*Exercise objective:* Among the entries below, only the lines starting at the one with "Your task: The" and ending at the one with "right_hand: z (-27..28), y", both included, are to be printed exactly.

*Stored records:*
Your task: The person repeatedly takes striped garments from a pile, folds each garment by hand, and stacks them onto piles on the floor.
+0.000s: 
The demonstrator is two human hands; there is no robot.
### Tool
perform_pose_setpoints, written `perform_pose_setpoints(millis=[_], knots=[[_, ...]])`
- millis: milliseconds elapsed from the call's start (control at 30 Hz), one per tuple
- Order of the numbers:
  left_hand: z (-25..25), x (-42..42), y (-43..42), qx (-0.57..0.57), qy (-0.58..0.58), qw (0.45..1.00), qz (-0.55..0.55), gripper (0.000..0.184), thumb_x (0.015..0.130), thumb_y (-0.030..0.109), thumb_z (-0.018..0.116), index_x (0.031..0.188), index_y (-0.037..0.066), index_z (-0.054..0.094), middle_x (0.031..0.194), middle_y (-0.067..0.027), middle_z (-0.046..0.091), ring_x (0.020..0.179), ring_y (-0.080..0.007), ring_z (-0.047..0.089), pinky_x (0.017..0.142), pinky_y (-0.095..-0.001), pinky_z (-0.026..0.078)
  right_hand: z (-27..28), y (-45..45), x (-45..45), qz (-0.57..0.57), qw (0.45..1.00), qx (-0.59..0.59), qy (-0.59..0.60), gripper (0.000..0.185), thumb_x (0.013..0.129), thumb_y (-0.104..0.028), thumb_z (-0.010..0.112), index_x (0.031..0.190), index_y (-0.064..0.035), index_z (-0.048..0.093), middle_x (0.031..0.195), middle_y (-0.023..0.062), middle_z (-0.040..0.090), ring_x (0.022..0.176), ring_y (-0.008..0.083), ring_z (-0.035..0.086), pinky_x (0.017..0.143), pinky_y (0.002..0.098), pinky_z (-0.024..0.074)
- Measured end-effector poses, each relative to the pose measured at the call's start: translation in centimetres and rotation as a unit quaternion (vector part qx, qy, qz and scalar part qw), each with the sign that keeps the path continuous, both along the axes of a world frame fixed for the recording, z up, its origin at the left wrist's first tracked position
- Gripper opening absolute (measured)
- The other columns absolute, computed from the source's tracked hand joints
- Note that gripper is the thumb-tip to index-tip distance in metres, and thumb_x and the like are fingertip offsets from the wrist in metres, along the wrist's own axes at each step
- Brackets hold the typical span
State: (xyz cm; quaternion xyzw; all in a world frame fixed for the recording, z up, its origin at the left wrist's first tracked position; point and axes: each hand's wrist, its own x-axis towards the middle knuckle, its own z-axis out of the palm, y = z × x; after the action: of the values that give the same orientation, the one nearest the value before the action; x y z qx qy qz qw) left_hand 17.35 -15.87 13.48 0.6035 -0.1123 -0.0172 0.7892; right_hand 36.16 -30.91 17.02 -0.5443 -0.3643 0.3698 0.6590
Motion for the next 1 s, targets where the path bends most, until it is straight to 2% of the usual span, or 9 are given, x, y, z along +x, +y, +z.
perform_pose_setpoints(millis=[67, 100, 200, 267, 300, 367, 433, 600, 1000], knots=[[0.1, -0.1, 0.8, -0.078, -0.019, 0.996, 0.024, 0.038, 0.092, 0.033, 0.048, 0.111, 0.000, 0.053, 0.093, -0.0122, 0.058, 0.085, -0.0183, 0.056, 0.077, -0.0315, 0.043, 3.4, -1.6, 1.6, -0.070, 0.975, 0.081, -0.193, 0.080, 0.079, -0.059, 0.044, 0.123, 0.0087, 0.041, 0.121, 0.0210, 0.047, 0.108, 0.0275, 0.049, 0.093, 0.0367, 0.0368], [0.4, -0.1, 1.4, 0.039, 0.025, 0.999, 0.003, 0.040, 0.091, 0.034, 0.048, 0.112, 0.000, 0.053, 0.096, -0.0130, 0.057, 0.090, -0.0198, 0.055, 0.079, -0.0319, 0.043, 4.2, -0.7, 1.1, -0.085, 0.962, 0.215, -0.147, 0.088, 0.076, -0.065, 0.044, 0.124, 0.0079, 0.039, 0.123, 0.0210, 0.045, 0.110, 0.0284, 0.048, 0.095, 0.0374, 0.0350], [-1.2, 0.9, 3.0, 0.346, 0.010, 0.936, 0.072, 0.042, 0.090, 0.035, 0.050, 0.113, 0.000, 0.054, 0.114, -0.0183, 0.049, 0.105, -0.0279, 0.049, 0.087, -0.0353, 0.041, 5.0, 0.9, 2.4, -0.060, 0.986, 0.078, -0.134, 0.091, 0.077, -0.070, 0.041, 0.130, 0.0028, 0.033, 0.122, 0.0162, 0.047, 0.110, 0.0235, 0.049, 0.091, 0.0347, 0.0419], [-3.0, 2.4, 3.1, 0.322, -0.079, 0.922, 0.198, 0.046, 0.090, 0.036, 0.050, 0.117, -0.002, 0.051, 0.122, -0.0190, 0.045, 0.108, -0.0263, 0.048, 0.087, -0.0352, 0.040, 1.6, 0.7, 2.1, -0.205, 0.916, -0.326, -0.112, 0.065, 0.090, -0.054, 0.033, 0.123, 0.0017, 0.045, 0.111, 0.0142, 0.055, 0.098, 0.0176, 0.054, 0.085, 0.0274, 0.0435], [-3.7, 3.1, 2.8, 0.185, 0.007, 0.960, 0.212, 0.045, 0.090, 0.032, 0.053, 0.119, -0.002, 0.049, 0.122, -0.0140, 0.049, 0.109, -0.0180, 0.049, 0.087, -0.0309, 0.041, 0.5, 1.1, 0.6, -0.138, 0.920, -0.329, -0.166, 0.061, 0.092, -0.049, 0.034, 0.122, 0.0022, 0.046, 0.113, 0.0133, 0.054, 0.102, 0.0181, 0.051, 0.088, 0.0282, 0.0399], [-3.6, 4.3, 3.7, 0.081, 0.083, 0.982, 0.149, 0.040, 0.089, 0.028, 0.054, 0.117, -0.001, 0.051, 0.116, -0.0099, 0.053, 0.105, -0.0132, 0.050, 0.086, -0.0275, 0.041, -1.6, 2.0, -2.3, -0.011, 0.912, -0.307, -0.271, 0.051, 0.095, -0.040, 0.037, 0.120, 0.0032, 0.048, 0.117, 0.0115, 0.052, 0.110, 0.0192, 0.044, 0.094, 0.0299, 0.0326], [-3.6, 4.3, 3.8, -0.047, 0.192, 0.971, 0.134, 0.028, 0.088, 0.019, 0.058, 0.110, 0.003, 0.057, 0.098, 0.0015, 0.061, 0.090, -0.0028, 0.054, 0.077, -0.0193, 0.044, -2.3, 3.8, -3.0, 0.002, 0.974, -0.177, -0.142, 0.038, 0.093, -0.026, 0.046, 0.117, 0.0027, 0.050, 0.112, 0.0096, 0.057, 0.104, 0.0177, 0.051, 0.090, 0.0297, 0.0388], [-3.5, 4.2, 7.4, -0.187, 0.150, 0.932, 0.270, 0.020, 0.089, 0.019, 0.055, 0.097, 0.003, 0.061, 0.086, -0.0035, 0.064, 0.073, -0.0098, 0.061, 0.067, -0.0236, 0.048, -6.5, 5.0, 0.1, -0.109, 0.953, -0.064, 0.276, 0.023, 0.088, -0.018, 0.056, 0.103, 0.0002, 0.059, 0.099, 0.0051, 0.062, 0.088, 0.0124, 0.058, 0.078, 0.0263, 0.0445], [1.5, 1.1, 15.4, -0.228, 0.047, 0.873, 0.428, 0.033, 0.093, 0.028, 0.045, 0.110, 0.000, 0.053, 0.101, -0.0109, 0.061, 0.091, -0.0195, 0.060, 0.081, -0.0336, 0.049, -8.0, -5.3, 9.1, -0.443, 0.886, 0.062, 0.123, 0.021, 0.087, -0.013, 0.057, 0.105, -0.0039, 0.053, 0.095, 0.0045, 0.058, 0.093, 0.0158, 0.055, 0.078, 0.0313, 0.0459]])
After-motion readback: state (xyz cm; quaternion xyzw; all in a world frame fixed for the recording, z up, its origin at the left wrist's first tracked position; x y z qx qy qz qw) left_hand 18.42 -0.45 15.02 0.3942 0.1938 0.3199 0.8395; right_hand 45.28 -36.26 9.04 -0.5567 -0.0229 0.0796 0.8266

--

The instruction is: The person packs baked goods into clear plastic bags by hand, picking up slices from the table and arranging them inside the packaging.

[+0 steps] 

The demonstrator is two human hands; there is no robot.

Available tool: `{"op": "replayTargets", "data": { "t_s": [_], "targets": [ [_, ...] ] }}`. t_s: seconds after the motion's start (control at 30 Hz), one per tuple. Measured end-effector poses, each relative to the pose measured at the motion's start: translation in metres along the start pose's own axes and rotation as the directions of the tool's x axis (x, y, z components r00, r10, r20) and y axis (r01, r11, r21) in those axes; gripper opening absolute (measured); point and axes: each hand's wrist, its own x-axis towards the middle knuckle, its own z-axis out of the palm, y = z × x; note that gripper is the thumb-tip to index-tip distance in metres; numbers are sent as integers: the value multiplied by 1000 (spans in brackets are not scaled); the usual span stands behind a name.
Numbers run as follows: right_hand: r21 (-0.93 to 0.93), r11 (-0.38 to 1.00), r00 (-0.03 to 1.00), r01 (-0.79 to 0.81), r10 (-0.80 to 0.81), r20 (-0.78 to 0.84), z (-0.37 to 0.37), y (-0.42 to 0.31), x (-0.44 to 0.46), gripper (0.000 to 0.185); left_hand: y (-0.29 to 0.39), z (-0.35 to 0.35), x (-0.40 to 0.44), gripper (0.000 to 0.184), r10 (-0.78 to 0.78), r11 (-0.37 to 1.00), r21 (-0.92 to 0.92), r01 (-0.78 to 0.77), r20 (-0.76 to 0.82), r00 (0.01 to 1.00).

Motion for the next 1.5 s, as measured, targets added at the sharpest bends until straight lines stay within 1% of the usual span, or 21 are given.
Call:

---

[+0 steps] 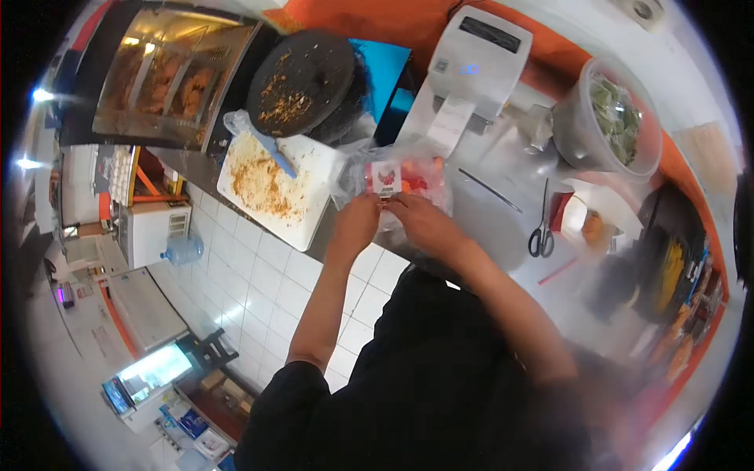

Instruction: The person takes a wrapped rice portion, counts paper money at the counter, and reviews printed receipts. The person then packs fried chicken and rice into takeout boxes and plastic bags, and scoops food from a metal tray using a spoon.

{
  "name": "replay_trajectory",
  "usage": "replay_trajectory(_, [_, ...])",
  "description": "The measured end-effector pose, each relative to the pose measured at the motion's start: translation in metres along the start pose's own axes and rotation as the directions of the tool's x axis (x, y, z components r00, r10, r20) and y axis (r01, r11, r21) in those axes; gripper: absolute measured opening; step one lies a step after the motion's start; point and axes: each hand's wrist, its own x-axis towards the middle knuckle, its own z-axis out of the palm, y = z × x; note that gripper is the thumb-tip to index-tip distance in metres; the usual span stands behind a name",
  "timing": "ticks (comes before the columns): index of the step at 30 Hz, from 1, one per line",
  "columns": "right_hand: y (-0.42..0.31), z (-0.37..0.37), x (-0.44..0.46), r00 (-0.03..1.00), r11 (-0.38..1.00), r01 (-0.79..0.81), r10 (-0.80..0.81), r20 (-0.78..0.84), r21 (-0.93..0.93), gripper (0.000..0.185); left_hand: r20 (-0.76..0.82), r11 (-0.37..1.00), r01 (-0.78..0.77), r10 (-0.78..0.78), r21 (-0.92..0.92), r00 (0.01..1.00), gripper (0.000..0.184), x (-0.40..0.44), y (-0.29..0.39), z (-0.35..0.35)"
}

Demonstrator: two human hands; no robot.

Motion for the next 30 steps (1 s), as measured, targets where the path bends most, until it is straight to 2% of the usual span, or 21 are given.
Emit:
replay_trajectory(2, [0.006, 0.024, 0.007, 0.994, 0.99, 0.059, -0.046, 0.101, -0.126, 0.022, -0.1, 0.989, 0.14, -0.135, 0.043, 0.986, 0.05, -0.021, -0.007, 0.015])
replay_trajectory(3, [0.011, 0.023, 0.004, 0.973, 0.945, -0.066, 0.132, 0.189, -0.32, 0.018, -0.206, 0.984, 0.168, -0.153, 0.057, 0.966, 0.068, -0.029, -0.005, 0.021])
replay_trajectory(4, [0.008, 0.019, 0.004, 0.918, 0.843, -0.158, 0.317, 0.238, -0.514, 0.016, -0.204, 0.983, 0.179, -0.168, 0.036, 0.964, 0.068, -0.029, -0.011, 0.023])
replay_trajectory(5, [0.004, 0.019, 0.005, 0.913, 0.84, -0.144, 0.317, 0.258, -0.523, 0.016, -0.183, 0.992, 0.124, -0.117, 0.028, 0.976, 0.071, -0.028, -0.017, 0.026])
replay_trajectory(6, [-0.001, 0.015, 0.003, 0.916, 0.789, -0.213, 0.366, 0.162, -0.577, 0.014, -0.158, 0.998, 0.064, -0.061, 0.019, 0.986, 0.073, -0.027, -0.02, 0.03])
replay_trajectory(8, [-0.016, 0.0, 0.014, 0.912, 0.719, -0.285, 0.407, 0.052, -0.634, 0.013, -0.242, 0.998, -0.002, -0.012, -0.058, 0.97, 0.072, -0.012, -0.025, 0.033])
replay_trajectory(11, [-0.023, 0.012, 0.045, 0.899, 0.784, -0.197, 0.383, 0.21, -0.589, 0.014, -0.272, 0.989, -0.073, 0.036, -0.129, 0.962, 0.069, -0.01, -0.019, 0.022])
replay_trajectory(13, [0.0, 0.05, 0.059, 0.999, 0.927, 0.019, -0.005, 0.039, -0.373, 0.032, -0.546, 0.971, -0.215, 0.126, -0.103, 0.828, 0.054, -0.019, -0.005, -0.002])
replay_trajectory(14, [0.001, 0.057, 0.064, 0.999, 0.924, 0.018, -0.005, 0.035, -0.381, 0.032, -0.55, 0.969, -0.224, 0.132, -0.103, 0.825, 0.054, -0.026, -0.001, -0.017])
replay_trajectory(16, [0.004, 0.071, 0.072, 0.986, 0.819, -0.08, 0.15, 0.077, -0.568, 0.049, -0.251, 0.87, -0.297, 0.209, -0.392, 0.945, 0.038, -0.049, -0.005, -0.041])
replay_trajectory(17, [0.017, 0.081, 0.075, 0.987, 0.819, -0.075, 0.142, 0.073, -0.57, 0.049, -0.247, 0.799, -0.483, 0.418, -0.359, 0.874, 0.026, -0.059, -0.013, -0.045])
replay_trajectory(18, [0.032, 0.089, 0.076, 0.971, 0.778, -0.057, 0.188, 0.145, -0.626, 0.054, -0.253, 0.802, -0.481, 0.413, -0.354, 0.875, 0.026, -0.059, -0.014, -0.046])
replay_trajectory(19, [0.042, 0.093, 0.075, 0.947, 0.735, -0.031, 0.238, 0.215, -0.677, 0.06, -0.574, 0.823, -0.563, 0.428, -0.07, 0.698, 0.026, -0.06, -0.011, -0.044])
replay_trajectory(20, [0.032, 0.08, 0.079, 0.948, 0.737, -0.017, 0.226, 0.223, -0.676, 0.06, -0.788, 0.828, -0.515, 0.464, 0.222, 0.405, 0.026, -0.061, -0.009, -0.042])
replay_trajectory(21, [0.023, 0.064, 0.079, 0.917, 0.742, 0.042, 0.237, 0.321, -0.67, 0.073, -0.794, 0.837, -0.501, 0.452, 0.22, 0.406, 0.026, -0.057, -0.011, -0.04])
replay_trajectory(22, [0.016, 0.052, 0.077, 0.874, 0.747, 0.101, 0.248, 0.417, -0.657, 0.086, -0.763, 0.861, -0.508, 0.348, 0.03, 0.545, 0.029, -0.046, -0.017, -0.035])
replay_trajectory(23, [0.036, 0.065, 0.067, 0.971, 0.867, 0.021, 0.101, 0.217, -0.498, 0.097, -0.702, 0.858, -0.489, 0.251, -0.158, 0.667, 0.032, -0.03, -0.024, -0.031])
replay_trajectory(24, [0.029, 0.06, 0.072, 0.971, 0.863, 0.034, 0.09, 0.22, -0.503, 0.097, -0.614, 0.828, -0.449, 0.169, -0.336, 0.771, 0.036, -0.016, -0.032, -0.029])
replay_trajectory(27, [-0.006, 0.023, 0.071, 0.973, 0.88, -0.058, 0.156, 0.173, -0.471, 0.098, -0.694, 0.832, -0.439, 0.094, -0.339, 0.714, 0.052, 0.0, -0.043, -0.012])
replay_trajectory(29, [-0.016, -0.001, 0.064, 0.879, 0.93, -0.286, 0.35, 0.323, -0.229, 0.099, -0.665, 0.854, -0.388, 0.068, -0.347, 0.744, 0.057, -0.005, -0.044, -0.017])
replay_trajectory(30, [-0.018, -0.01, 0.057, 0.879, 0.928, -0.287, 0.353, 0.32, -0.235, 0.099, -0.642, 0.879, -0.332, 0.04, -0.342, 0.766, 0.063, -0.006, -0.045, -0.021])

*Output:*
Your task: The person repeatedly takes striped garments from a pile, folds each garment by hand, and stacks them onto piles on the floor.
+0.000s: 
The demonstrator is two human hands; there is no robot.
### Tool
perform_pose_setpoints, written `perform_pose_setpoints(millis=[_], knots=[[_, ...]])`
- millis: milliseconds elapsed from the call's start (control at 30 Hz), one per tuple
- Order of the numbers:
  left_hand: z (-25..25), x (-42..42), y (-43..42), qx (-0.57..0.57), qy (-0.58..0.58), qw (0.45..1.00), qz (-0.55..0.55), gripper (0.000..0.184), thumb_x (0.015..0.130), thumb_y (-0.030..0.109), thumb_z (-0.018..0.116), index_x (0.031..0.188), index_y (-0.037..0.066), index_z (-0.054..0.094), middle_x (0.031..0.194), middle_y (-0.067..0.027), middle_z (-0.046..0.091), ring_x (0.020..0.179), ring_y (-0.080..0.007), ring_z (-0.047..0.089), pinky_x (0.017..0.142), pinky_y (-0.095..-0.001), pinky_z (-0.026..0.078)
  right_hand: z (-27..28), y (-45..45), x (-45..45), qz (-0.57..0.57), qw (0.45..1.00), qx (-0.59..0.59), qy (-0.59..0.60), gripper (0.000..0.185), thumb_x (0.013..0.129), thumb_y (-0.104..0.028), thumb_z (-0.010..0.112), index_x (0.031..0.190), index_y (-0.064..0.035), index_z (-0.048..0.093), middle_x (0.031..0.195), middle_y (-0.023..0.062), middle_z (-0.040..0.090), ring_x (0.022..0.176), ring_y (-0.008..0.083), ring_z (-0.035..0.086), pinky_x (0.017..0.143), pinky_y (0.002..0.098), pinky_z (-0.024..0.074)

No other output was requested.